America was founded on the basis of several strands of European intellectualism: the Enlightenment, rationalism, Deism, and republican democracy among others. How can this America survive if the very notion of intellectualism itself is dismissed, never mind actual intellectual pursuits themselves? Thomas Jefferson pointed out that "If a nation expects to be ignorant and free, in a state of civilization, it expects what never was and never will be." Americans, unfortunately are very ignorant — and worse yet, proud of their ignorance. They know little and want to know less; in the process they are likely to lose much of what they have.

Developing American government and public institutions required a lot of hard intellectual work and requires at least as much work to maintain. Once people give that up, neither their government nor their institutions will be in their hands anymore. Ironically, American disdain for intellectuals as antithetical to democracy may lead to a cadre of elite who do have the ability to take over. They won't have to destroy democracy because it will have already been given up by the voters themselves.

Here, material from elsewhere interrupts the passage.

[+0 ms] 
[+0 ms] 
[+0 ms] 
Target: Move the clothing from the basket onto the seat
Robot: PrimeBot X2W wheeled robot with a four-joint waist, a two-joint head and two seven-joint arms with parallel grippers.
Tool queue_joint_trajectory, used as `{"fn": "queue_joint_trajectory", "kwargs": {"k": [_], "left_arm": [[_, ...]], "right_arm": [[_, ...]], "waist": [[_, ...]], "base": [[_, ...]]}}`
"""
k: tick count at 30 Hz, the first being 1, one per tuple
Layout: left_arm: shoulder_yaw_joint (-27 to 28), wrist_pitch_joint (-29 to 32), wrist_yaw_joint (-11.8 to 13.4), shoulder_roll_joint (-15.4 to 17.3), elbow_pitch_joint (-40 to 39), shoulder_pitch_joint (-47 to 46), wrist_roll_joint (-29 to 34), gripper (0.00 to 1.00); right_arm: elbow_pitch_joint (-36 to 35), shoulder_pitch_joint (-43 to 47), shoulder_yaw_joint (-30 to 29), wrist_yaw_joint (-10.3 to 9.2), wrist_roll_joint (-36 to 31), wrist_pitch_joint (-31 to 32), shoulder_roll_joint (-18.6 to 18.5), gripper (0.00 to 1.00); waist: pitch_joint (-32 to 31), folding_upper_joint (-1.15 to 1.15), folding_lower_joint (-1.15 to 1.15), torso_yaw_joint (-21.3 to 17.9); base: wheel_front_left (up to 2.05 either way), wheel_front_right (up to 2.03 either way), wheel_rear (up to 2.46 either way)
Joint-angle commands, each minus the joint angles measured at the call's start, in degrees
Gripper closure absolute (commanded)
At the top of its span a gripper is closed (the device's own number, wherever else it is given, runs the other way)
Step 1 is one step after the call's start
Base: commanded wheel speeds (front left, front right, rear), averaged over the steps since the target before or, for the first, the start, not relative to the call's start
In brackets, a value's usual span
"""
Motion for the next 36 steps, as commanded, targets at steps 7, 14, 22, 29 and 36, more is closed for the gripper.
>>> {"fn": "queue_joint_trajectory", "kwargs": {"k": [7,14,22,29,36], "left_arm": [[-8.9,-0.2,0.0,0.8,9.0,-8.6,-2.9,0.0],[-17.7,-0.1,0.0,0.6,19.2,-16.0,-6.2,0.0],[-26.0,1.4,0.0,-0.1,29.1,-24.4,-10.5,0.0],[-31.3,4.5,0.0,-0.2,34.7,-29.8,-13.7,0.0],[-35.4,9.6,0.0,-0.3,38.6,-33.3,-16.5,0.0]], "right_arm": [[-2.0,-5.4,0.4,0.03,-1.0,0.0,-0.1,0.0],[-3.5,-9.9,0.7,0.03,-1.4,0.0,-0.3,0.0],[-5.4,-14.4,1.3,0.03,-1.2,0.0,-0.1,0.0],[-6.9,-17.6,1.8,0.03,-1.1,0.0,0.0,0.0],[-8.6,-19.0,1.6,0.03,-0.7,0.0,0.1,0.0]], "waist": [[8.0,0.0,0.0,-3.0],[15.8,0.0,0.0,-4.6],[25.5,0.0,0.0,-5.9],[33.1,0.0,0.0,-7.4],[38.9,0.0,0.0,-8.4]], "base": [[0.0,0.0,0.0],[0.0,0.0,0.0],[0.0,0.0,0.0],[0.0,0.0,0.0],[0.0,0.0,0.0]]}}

There are many painfully ironic reviews on Amazon.com where people say that the thesis is interesting, but the book should have been "200 pages shorter" (leaving a little more than 100 pages of actual text), that the author has good points to make but "uses a lot of $2.00 words to make them," and laments how acceptance of evolution can be litmus test for a rational outlook. I wish I could think that these were all intentionally ironic, I have trouble believing this. If these reviewers really read the book, they didn't understand what it meant.

We do, however, need to understand this book because it reveals so much of what's wrong with contemporary American culture. There's so much that needs to change, but I'm really not sure how any of it can be fixed. At the very least, it will probably require as many decades to fix as it did to break, which means that even if we knew what to do and started immediately, it would be quite a while before we returned American culture to a more even and reliable footing.